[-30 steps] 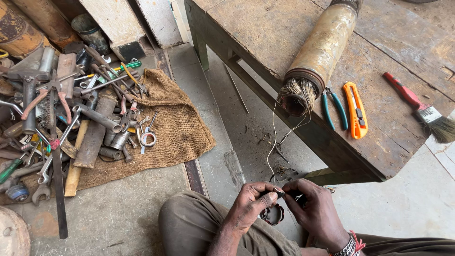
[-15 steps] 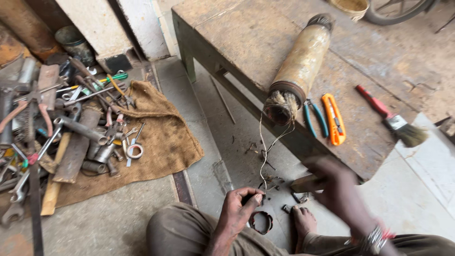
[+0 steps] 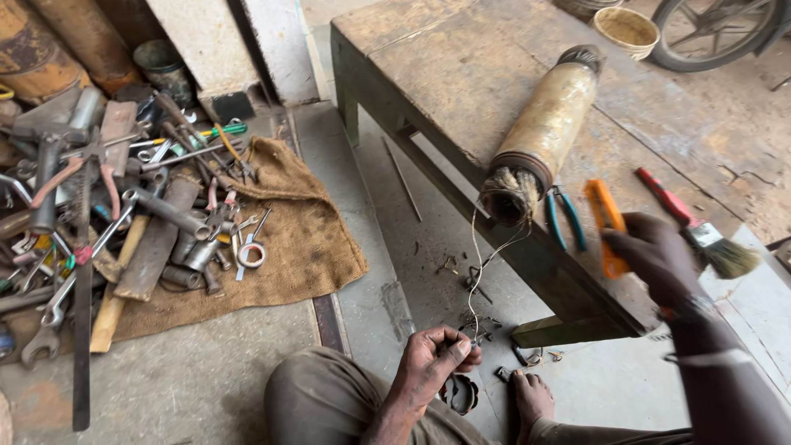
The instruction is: The person sits on the floor and uses a utility knife and pliers to strip the insulation from a wire and twist the exposed strands. The person then uses a thin wire to wrap and secure the twisted section.
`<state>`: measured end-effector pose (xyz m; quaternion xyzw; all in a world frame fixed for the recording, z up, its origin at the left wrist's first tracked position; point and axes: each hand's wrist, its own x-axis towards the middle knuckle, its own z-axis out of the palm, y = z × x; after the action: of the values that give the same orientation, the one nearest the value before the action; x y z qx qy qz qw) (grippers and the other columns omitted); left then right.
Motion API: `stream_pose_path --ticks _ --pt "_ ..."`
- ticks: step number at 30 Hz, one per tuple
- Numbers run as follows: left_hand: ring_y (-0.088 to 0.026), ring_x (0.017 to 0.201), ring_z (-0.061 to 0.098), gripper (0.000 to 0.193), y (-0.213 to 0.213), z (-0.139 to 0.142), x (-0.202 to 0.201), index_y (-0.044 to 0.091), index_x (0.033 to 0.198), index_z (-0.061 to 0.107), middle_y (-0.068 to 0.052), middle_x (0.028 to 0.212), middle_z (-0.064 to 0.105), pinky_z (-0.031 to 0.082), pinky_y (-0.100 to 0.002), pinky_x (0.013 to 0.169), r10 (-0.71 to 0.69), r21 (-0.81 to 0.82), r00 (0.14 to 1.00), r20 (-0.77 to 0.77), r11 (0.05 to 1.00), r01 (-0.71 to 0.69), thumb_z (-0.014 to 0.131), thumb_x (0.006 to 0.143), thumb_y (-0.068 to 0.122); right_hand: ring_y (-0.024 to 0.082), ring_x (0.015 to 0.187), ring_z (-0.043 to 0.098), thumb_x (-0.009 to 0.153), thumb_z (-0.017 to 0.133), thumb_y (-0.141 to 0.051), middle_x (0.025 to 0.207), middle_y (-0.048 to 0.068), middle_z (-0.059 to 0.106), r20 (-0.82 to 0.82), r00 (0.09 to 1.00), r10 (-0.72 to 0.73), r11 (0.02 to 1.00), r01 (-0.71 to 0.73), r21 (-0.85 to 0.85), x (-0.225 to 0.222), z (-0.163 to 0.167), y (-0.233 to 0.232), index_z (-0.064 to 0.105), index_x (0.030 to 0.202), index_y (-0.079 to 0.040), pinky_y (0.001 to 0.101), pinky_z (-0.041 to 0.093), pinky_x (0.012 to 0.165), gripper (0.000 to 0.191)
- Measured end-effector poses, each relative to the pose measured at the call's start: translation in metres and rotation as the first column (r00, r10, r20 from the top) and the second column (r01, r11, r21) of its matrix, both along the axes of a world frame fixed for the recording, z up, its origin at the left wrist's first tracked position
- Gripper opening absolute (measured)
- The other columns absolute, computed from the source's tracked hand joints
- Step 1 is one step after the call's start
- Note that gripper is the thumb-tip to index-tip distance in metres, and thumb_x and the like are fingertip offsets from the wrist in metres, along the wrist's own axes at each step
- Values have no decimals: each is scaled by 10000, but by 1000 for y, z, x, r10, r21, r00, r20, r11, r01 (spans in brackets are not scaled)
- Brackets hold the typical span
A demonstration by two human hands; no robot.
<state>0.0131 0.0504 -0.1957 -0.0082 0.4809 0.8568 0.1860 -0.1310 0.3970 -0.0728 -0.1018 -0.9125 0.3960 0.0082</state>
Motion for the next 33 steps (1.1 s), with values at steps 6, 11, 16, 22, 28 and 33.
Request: stream_pose_path --ticks 6,11,16,22,28,33 --pt "-185 916 769 199 1 10 -1 -37 1048 709 -160 970 773 650 -329 853 36 101 999 5 994 -37 724 948 135 219 732 691 940 545 -239 847 123 689 -183 981 59 955 -109 -274 129 -28 -27 605 1256 5 335 530 669 404" --pt "-179 975 749 163 2 16 6 -31 1072 681 -171 1060 763 629 -317 913 2 184 1000 -9 983 -1 717 936 52 242 790 762 857 655 -206 849 113 758 4 984 177 953 -170 -250 208 -96 -94 592 1350 -123 338 584 753 504" --pt "-149 925 726 162 6 9 7 -12 1042 627 -146 1093 769 631 -303 886 -9 170 998 -61 985 20 711 906 16 263 872 847 823 688 -227 885 101 834 92 959 270 961 -275 43 208 -89 -104 625 1300 -177 359 632 808 483" --pt "-84 777 610 149 7 7 10 -8 986 619 -52 885 648 540 -246 696 -24 -54 989 -145 998 16 749 919 19 266 863 828 816 738 -253 900 88 829 139 962 235 957 -254 140 203 -71 -122 615 1324 -225 378 643 791 524" --pt "-64 930 584 128 4 21 7 -37 881 633 -89 1047 538 581 -227 783 71 -226 847 -526 949 -219 744 818 -44 268 893 812 840 743 -285 996 66 810 211 951 225 937 -271 219 203 -57 -129 585 1341 -281 386 643 812 526" --pt "-32 813 638 100 3 23 9 -20 915 605 -134 1191 702 579 -204 712 3 -106 967 -255 994 -31 694 870 -13 275 986 790 843 740 -296 1169 56 770 331 921 205 927 -291 236 201 -54 -131 565 1383 -308 389 630 894 568"
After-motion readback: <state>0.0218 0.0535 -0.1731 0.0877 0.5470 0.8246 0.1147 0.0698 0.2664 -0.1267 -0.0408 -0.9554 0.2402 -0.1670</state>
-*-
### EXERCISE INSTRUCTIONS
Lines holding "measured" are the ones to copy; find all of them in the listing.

### RESULT
`<state>`: measured end-effector pose (xyz m; quaternion xyzw; all in a world frame fixed for the recording, z up, its origin at the left wrist's first tracked position; point and axes: each hand's wrist, its own x-axis towards the middle knuckle, its own z-axis out of the palm, y = z × x; after the action: of the values that give the same orientation, the one nearest the value before the action; x y z qx qy qz qw) (grippers and the other columns omitted); left then right.
- Measured end-effector poses, each relative to the pose measured at the call's start: translation in metres and rotation as the first column (r00, r10, r20 from the top) and the second column (r01, r11, r21) of its matrix, both along the axes of a world frame fixed for the recording, z up, its origin at the left wrist's first tracked position
- Gripper opening absolute (measured)

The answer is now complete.